Follow Datanami:
May 24, 2021

Do Customers Want Open Data Platforms?

(corund/Shutterstock)

Snowflake turned some heads in the big data market with recent blog posts and articles that cast doubt on the benefits of open data architectures. Customers should “choose open wisely,” the data warehouse giant says, and avoid “fall[ing] into the trap of letting the means get confused with the end.”

Snowflake lobbed the opening salvo in its latest battle against open platforms with a 3,800-word blog post on March 31 written by founders Benoit Dageville and Thierry Cruanes, along with two other executives. Dageville followed that up with a 2,300-word opinion piece in Infoworld’s Insider, which is not open to the public and requires reader registration (although the first taste is free).
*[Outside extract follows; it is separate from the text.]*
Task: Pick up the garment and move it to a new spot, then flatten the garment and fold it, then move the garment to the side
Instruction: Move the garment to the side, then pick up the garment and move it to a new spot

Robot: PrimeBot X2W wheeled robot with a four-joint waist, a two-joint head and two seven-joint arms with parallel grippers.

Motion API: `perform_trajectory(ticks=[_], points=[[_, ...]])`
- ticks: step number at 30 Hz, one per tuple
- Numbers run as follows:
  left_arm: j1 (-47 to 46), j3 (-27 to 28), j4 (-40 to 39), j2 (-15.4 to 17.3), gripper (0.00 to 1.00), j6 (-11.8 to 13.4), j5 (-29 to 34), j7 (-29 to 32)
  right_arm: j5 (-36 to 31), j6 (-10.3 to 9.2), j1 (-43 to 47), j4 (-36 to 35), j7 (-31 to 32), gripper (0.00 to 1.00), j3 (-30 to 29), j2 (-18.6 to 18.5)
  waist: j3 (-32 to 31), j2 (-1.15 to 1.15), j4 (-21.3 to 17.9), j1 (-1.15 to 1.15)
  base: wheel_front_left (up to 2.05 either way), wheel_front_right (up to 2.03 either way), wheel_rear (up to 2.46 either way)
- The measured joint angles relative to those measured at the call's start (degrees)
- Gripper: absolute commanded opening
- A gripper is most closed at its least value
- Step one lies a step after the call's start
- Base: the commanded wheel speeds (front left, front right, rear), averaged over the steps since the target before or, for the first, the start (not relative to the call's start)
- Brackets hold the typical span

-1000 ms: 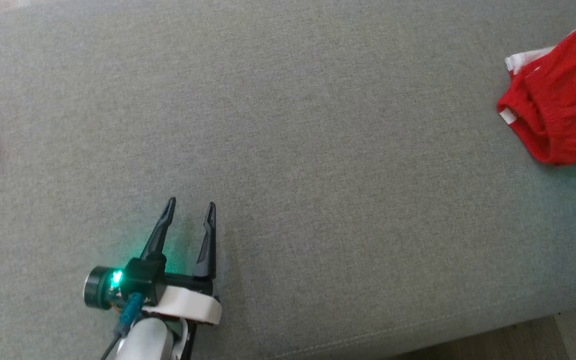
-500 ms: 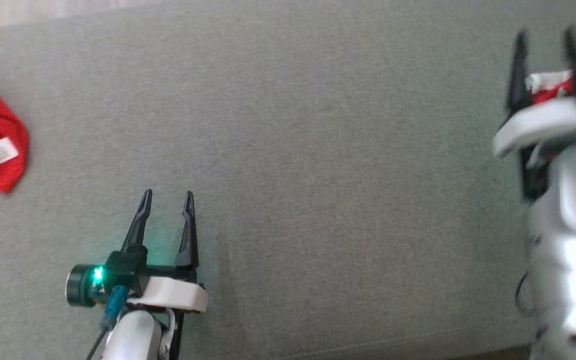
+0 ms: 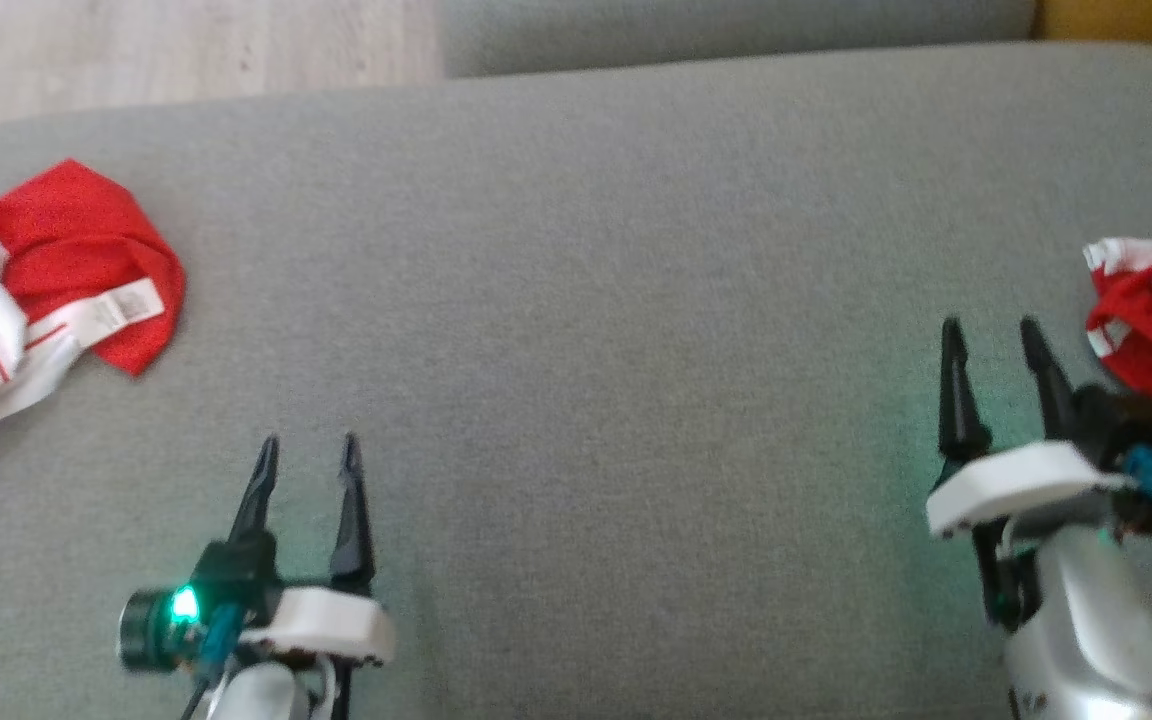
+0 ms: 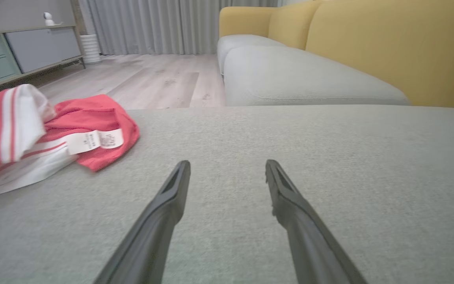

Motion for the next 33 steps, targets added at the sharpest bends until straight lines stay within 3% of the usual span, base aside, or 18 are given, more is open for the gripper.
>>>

In summary, Snowflake cautions against embracing open in all its permutations–open data standards, open format, and open source software–without careful consideration of the possible downsides.

“We see strong opinions for and against open, we see table pounding demanding open and chest pounding extolling open, often without much reflection on benefits versus downsides for the customers they serve,” Snowflake execs write in the blog piece. “For many organizations who have fallen into the trap of assuming that open is synonymous with innovative and cost-effective, they have learned the hard way that neither is the case.”

Open Enough?

To be sure, there have been some colossal implementation failures with open data platforms. It wasn’t long ago that the big data ecosystem was dominated by Hadoop, which many saw as the open answer to long closed data warehouse platforms. But the stunning fall of Hadoop, along with the meteoric rise of cloud data lakes and warehouses–Snowflake included–shows how quickly ideas about data architecture can change.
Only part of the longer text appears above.